POLOZOLA, District Judge:

Ivy A. Thompson filed this suit against the Heat, Frost, and Asbestos Workers Union, Local 53 (the Union), the Asbestos Workers Local 53 Pension Fund (the Fund), and the Fund’s trustees. The plaintiff claims retirement benefits under the Fund’s pension plan (the plan), or, in the alternative, the right to have his present employer contribute to the Fund so that he can receive additional retirement credits.

An application for benefits was filed by the plaintiff on March 11, 1975, and finally denied by the trustees on September 22, 1975. The plaintiff contends this denial violates the provisions of the Employee Retirement Income Security Act of 1974 (ERISA).

The Court finds that because the plaintiff is engaged in the “same trade or craft” as that term is defined in 29 U.S.C. § 1053(a)(3)(B), plaintiff is not entitled to retirement benefits under the Fund’s pension plan, nor is plaintiff entitled to have his present employer contribute to the Fund. Thus, plaintiff’s suit must be dismissed.
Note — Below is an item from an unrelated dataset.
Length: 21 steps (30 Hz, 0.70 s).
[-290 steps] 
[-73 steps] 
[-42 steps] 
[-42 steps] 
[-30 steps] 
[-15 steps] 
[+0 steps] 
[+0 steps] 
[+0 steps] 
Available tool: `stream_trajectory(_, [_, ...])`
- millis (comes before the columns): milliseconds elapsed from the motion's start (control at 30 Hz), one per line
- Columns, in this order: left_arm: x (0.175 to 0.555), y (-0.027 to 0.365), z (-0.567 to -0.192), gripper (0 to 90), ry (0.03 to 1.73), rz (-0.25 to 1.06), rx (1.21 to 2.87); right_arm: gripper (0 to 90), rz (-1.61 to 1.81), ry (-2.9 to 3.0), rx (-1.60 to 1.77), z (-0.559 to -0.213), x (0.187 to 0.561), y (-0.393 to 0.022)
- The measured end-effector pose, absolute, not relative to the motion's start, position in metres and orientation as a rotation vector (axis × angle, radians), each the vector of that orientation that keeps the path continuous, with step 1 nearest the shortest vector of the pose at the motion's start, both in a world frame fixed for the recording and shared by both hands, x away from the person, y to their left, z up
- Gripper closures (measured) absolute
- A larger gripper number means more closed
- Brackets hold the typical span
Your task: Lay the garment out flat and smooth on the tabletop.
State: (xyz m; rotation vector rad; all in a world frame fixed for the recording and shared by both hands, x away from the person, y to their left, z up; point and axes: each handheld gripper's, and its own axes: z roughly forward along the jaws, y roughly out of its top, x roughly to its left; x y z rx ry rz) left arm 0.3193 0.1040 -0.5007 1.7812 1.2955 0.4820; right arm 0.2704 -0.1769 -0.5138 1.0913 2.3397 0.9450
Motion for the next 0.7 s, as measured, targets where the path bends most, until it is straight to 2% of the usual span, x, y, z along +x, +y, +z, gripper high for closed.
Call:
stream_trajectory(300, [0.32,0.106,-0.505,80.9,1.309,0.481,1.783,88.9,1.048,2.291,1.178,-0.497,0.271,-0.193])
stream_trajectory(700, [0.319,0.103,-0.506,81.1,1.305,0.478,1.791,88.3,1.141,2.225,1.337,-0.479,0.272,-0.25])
Ivy A. Thompson began working in the insulation trade in 1948 as a member of the Union. Union workers are hired by the job by various insulating contractors in the area. The plaintiff worked almost continuously for the Union from 1948 to 1974, during which he worked his way up the Union ladder. For approximately the last 20 years of his Union employment, plaintiff was usually hired as a general foreman, the highest Union position. For short periods during the late 1960’s and early 1970’s, the plaintiff was hired as a field superintendent for various insulating contractors. Because a field superintendent is considered a management position, Thompson withdrew from the Union during those periods he worked as a field superintendent.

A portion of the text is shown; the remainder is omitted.